This is the seventh installment in a series of articles about fundamental object-oriented (OO) concepts. The material presented in these articles is based on material from the second edition of my book, The Object-Oriented Thought Process, 2nd edition. The Object-Oriented Thought Process is intended for anyone who needs to understand the basic object-oriented concepts before jumping into the code. Click here to start at the beginning of the series.

Now that we have covered the conceptual basics of classes and objects, we can start to explore specific concepts in more detail. Remember that there are three criteria that are applied to object-oriented languages: They have to implement encapsulation, inheritance, and polymorphism. Of course, these are not the only important terms, but they are a great place to start a discussion.
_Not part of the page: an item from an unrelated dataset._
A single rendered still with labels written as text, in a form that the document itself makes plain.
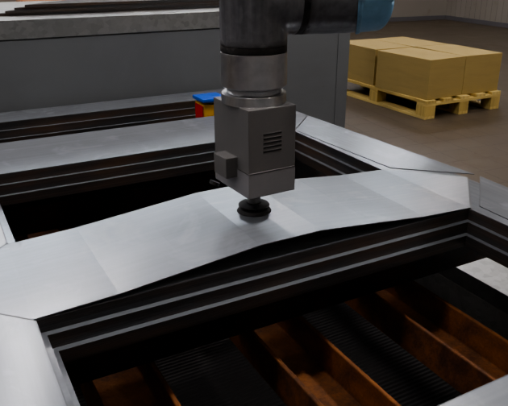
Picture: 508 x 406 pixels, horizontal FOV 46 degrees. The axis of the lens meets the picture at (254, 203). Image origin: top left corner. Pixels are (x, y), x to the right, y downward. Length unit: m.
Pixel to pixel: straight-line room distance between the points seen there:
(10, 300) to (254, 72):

In the previous article, this article, and several of the ones that follow, we will focus on a single concept and explore how it fits in to the object-oriented model. We will also begin to get much more involved with code. In keeping with the code examples used in the previous articles, Java will be the language used to implement the concepts in code. One of the reasons that I like to use Java is because you can download the Java compiler for personal use at the Sun Microsystems Web site http://java.sun.com/. You can download the J2SE 1.4.2 SDK (software development kit) to compile and execute these applications and will provide the code listings for all examples in this article. I have the SDK 1.4.0 loaded on my machine. I will provide figures and the output for these examples. See the previous article in this series for detailed descriptions for compiling and running all the code examples in this series.

Checking Account Example

Recall that in the previous article, we created a class diagram that is represented in the following UML diagram; see Figure 1.

Figure 1: UML Diagram for Checking Account Class

This class is designed to illustrate the concept of encapsulation. This class encapsulates both the data (attributes) and methods (behaviors). Encapsulation is a fundamental concept of object-oriented design—all objects contain both attributes and behavior. The UML class diagram is composed of only three parts: the class name, the attributes, and the behaviors. This class diagram maps directly to the code in Listing 1.

class CheckingAccount {
   private double balance = 0;
   public void setBalance(double bal) {
      balance = bal;
   };
   public double getBalance(){
      return balance;
   };
}

Listing 1: CheckingAccount.java

This direct mapping from class diagram to code (and back) is another important issue when designing classes. This mapping not only helps with the design of the class, but also with the maintenance of the class. Multiple class diagrams are used to design an object-oriented system and make up what is termed an object model. Object models will be discussed at length in later articles.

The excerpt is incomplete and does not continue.